A partir deste ponto, e nas páginas seguintes, o livro assumirá um tom mais
reflexivo, deixando de ser escrito em forma de diário. Haverá também uma presença
maior de fotos e ilustrações, denotando a importância do uso de outras formas da
linguagem, menos conceitual e mais imagética, o que está de acordo com a
linguagem do inconsciente, inteiramente simbólica e metafórica.
O autor então se questiona quem teriam sido eles diante da realidade, essa
mesma realidade que agora está adormecida aos pés de Nadja, como um cão vadio.
Afinal, onde poderiam viver em paz, entregues ao furor dos símbolos?
“Do primeiro ao último dia tomei Nadja por um gênio livre, algo como um
desses espíritos do ar que certas práticas de magia permitem momentaneamente fixar,
mas em caso algum submeter”. (BRETON,1999, p. 105)
“És tu Nadja? É verdade que o além, todo o além esteja nesta vida? Não te ouço.
Quem vem lá? Serei eu apenas? Serei eu mesmo?” (BRETON,1999, p.138).
O amor surrealista
Na terceira parte, escrita após quatro meses de interrupção, Breton relê sua
história com o coração curvado pelo peso de uma nova emoção.
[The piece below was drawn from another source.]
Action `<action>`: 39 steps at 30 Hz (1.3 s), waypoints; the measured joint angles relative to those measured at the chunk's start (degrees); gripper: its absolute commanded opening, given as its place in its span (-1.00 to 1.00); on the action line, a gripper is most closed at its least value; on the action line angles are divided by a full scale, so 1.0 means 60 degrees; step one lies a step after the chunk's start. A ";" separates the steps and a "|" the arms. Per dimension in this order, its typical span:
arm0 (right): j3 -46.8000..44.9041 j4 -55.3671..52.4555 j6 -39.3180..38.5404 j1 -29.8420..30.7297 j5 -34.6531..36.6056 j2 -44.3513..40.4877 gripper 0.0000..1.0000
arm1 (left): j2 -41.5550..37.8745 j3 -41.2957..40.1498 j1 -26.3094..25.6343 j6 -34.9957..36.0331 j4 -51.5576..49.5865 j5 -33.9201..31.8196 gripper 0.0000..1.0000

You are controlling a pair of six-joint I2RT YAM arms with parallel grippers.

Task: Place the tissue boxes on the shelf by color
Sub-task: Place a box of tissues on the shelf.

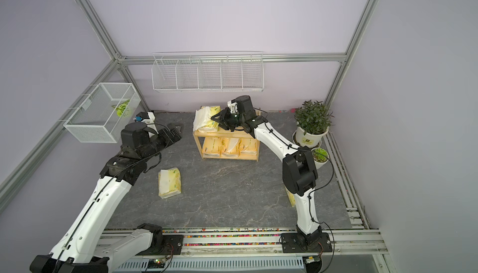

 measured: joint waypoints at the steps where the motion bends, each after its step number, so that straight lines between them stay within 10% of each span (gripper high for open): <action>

Retoma os lugares pelos quais passaram, e percebe o quanto estão diferentes,
da mesma forma que o seu modo de ver também já não é mais o mesmo.
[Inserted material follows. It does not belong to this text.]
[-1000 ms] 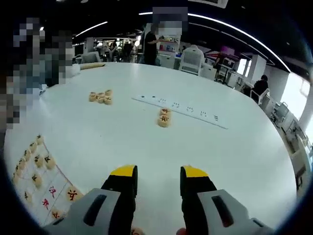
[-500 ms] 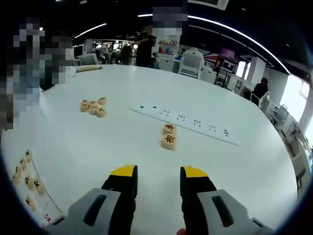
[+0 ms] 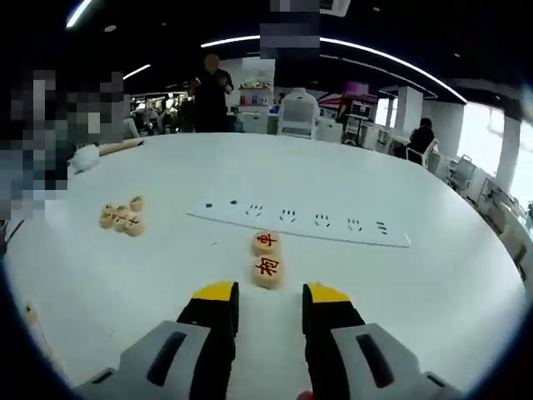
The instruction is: Pick up the chess pieces one by one and place each piece onto its starting position on the chessboard, setting the pieces on their correct points until all the chess pieces are arranged in the starting layout
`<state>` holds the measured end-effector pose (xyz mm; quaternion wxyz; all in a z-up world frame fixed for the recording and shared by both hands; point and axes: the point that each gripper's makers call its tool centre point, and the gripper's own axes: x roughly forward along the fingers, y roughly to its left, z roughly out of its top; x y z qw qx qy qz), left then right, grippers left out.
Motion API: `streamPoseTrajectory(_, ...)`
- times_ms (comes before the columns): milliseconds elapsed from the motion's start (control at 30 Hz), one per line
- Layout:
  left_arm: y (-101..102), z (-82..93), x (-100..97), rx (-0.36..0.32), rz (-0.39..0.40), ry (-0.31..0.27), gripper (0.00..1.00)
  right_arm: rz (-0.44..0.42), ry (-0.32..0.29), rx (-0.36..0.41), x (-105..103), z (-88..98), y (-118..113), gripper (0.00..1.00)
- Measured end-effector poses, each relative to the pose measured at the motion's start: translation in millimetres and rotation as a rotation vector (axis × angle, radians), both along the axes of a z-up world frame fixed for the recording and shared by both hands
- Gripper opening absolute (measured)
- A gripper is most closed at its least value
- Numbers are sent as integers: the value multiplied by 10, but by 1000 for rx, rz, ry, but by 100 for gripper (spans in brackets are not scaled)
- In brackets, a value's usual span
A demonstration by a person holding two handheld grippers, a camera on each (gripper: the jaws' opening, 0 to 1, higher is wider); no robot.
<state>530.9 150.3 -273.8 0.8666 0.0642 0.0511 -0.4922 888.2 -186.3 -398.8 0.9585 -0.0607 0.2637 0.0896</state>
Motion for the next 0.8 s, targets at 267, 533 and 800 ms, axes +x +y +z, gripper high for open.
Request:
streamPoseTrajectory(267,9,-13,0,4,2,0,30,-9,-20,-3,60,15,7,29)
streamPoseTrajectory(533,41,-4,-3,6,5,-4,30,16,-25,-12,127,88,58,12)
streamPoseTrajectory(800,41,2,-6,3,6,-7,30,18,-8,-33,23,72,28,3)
Se no início do livro foram os olhos de Nadja que lhe chamaram a atenção,
agora são os olhos provocantes da estátua de uma mulher, que em sua pose imutável,
finge apertar furtivamente a liga de sua meia.
Em nota o autor faz então a última referência a Nadja, relatando o dia em que
viajavam de carro, quando ela buscou tapar-lhe os olhos, enquanto ele dirigia,
convidando-o a existir para todo o sempre, um para o outro, no olvido de um beijo
interminável. Uma prova trágica de amor.
No final, a história vivida por eles é contada para uma outra mulher, que
Breton conheceu depois de Nadja, e que no livro é chamada apenas de “Tu” (Toi).
Trata-se de uma pessoa sem nome, também maravilhosa, que não conhece o
mal, a não ser por ouvir falar, e que não é nenhum enigma, e nem nunca será.
Com suas mãos erguidas para o alto, apontando ”AS ALVORADAS”, ela
recebe um pouco desta chuva ao ouvi-lo contar sua história. Esta é uma cena que faz
lembrar a esperança anunciada por Nadja, que em sua reclusão forçada, repousa
agora em algum lugar frio e distante, uma estrela intocável, plantada no coração do
finito. (BRETON,1999)
“Que a grande inconsciência viva e sonora que inspira meus próprios atos
probantes disponha para sempre de tudo que sou”. (BRETON,1999, p.147)
f.massao@psicologiajunguiana.psc.br
REFERÊNCIAS BIBLIOGRÁFICAS
BRETON, A. Nadja. Trad. Ivo Barroso. Rio de Janeiro: Ed. Imago, 1999.
JUNG, C. G. Sincronicidade (Obras Completas vol. VIII/3). 15. ed. Petrópolis: Ed.
Vozes, 2007.
JUNG, C. G. et al. O Homem e seus Símbolos. Rio de Janeiro: Ed. Nova Fronteira,
1964.
JUNG, E. Animus e Anima. 10. ed. São Paulo: Editora Cultrix, 1995.